Jacques Chirac a annoncé vendredi à la télévision la promulgation de la loi instaurant le très controversé CPE, une décision rejetée par les syndicats et l'opposition et par des milliers d'opposants qui ont manifesté leur colère dans la nuit de vendredi à samedi.
Dans une déclaration solennelle aux Français, le chef de l'Etat a annoncé qu'il avait "décidé de promulguer cette loi" parce que le Conseil constitutionnel l'a jugée "en tous points conforme aux principes et aux valeurs de la République", et parce que "le contrat première embauche peut être un instrument efficace pour l'emploi".
Son entourage a précisé que la loi devait être publiée au Journal Officiel samedi ou dimanche.
Assurant après deux mois manifestations avoir "entendu les inquiétudes qui s'expriment chez de nombreux jeunes et chez leurs parents", M. Chirac a demandé "au gouvernement de préparer immédiatement deux modifications de la loi".
"La période de deux ans sera réduite à un an. En cas de rupture du contrat, le droit du jeune salarié à en connaître les raisons sera inscrit dans la nouvelle loi", a-t-il énoncé, tout en apportant son soutien au Premier ministre Dominique de Villepin qui doit réunir samedi à Matignon Nicolas Sarkozy, les présidents de l'Assemblée nationale Jean-Louis Debré et du Sénat Christian Poncelet.
Les organisations syndicales et l'opposition ont reproché au chef de l'Etat de n'avoir pas demandé au Parlement une nouvelle délibération du texte et, sur le fond, ont jugé insuffisantes les modifications de la loi annoncées.
FO a jugée la décision "incompréhensible et pas acceptable", la CGT parle "d'amplifier la mobilisation", estimant que le président "prend la responsabilité de prolonger la crise".
Le dirigeant du Parti socialiste François Hollande a jugé qu'"on ne va pas vers l'apaisement". Quant à François Bayrou, président de l'UDF, il a ironisé, relevant que "c'est la première fois dans l'histoire, à ma connaissance, qu'on promulgue une loi en demandant qu'elle ne soit pas appliquée".
L'intervention présidentielle, suivie par des milliers d'opposants qui s'étaient rassemblées sur les places des grandes villes (Strasbourg, Lille, Nantes, Grenoble, Nancy, Bordeaux ou Rennes), a été sifflée et suivie de manifestations sauvages dont les slogans, comme "Chirac en prison, Villepin démission", ou "Chirac, on t'emmerde, c'est la rue qui gouverne", visaient avant tout le chef de l'Etat et son Premier ministre.
A Paris, des milliers de manifestants ont défilé entre Bastille, Opéra, Concorde et l'Assemblée nationale avant de se diriger vers la Sorbonne dans le quartier latin.
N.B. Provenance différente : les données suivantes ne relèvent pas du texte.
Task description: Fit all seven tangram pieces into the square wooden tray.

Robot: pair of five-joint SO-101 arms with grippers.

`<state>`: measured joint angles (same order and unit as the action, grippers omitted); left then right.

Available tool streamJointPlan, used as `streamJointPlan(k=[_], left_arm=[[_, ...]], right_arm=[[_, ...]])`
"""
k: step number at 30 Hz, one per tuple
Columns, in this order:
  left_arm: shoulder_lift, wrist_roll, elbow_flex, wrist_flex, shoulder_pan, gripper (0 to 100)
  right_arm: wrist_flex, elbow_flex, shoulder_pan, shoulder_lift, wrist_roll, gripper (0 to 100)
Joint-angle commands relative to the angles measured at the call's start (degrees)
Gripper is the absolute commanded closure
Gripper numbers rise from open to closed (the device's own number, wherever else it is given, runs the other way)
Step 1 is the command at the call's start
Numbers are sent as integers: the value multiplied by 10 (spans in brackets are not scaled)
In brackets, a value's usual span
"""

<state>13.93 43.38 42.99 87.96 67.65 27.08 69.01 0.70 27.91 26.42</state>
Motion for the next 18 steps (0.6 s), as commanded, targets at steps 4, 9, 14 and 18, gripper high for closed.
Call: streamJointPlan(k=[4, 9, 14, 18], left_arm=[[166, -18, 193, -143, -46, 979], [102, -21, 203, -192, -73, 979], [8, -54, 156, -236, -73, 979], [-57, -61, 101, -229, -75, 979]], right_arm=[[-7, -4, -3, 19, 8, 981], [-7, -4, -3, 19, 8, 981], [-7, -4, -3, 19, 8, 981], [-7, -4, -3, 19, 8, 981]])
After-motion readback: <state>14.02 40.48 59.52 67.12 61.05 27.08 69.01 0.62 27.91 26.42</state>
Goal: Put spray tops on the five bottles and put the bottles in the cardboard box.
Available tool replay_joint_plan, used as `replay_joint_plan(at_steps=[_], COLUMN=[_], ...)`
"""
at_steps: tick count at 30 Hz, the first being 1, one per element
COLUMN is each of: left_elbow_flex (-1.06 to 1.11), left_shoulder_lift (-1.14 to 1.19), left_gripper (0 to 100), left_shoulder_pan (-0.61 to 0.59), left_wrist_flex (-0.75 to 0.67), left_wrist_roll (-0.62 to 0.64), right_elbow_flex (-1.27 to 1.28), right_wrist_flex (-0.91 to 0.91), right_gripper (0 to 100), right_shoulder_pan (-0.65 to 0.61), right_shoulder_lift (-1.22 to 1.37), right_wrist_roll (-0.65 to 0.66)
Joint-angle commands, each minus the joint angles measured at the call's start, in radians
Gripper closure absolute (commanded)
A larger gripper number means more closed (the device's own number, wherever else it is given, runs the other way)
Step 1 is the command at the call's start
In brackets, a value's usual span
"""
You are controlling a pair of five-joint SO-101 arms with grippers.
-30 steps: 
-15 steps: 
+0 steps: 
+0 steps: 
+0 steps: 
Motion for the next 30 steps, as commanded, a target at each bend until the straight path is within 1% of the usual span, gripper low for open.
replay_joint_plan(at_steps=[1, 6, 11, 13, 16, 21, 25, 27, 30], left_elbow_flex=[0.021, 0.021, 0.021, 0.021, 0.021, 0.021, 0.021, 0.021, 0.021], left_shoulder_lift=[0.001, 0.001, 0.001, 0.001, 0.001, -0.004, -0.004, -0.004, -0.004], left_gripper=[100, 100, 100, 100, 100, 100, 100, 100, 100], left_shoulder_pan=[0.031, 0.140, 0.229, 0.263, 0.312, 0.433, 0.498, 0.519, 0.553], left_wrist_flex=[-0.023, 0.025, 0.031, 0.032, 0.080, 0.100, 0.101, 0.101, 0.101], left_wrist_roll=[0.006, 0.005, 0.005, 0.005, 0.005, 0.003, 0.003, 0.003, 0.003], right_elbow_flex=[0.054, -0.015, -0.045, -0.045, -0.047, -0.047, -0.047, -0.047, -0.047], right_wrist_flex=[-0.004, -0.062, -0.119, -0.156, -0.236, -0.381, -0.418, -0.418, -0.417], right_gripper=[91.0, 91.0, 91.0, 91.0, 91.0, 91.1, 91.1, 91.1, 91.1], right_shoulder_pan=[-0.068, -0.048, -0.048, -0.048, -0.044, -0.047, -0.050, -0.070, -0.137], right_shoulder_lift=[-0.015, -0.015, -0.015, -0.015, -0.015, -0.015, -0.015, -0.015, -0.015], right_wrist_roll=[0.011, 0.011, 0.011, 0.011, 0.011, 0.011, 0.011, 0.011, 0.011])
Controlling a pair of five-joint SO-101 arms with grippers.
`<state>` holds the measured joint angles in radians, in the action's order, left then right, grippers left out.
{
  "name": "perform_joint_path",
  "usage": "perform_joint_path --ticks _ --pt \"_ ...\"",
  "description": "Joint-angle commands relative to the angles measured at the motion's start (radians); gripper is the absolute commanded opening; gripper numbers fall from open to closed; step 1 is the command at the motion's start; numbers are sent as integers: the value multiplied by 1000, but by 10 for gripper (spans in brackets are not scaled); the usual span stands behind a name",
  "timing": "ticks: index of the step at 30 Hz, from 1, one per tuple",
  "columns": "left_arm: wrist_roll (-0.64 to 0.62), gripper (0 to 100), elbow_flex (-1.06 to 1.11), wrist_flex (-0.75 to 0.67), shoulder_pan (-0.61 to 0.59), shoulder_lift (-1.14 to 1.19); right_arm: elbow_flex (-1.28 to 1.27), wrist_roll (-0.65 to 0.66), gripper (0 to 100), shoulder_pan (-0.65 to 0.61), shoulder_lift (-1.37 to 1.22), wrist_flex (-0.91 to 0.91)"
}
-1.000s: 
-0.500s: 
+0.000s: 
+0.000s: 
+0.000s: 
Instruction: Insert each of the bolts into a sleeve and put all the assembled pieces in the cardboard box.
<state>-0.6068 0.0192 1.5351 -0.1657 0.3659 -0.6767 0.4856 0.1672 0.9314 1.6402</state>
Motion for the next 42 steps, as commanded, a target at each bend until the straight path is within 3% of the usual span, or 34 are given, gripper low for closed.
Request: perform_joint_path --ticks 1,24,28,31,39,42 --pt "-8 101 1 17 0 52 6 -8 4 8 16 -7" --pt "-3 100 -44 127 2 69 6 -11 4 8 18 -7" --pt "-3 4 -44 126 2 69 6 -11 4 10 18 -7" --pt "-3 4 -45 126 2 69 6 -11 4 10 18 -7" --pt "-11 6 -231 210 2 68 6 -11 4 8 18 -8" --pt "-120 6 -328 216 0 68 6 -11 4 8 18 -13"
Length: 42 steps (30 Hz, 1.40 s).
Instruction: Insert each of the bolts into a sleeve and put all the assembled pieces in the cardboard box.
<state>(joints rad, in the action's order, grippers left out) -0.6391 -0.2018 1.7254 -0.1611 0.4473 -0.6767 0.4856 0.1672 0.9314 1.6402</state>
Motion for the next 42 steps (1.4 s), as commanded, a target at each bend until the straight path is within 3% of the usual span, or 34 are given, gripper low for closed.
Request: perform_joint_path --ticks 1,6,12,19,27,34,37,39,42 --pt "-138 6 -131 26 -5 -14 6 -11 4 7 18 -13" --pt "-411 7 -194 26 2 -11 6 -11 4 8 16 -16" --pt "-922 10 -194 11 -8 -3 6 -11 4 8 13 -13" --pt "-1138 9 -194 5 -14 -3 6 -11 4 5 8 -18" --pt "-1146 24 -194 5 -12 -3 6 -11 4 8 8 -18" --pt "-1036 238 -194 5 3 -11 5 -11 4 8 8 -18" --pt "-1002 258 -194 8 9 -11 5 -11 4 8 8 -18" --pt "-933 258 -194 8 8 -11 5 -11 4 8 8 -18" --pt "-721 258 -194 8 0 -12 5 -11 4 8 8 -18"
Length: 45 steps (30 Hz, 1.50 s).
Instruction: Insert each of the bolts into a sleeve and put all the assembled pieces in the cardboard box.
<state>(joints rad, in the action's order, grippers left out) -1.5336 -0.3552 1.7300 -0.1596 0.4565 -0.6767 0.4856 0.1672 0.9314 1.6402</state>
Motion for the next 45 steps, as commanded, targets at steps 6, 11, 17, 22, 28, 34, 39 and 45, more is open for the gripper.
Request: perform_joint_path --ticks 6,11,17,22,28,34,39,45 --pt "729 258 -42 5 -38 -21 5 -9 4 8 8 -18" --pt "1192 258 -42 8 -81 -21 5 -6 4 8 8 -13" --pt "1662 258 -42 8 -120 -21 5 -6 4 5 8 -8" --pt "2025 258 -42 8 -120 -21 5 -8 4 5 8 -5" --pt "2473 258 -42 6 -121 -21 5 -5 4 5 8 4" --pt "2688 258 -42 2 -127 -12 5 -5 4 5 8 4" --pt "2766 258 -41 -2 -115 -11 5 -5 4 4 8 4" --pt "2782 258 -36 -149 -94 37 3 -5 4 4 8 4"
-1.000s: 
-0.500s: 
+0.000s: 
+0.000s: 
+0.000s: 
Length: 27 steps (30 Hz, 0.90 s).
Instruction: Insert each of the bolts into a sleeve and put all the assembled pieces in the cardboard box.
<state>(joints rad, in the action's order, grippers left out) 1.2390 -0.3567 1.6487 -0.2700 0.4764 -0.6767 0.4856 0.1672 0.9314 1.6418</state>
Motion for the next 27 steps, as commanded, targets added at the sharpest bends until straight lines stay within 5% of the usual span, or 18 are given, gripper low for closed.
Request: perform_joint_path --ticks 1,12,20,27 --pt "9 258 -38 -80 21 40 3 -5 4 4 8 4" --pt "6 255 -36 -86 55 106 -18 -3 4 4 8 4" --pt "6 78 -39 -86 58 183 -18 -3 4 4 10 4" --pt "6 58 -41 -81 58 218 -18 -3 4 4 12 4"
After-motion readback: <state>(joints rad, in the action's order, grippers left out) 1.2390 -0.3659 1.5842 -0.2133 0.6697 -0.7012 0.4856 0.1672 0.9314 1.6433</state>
Les actions se sont déroulées dans l'ensemble dans le calme. Une poignée de manifestants a cependant cassé une vitrine, une guérite en verre devant le Sénat et lançaient des projectiles sur les forces de l'ordre vers 00h30 samedi devant les grilles qui interdisent l'entrée de la Sorbonne.
A Nantes, environ 400 jeunes défilaient dans les rues dénonçant "une provocation". Une minorité a jeté des canettes et brisé des vitrines.
A Poitiers, environ 150 étudiants selon les manifestants, entre 50 et 100 selon la police, ont envahi le rectorat après avoir lancé des poubelles contre la façade de la permanence UMP, et envahi le conseil municipal (PS) de la ville.
Au Mans, environ 500 jeunes se sont rassemblés devant la préfecture, où ils ont entassé des barrières métalliques et des pavés face aux CRS.
Très énervés, les manifestants criaient "qui sème la misère récolte la colère".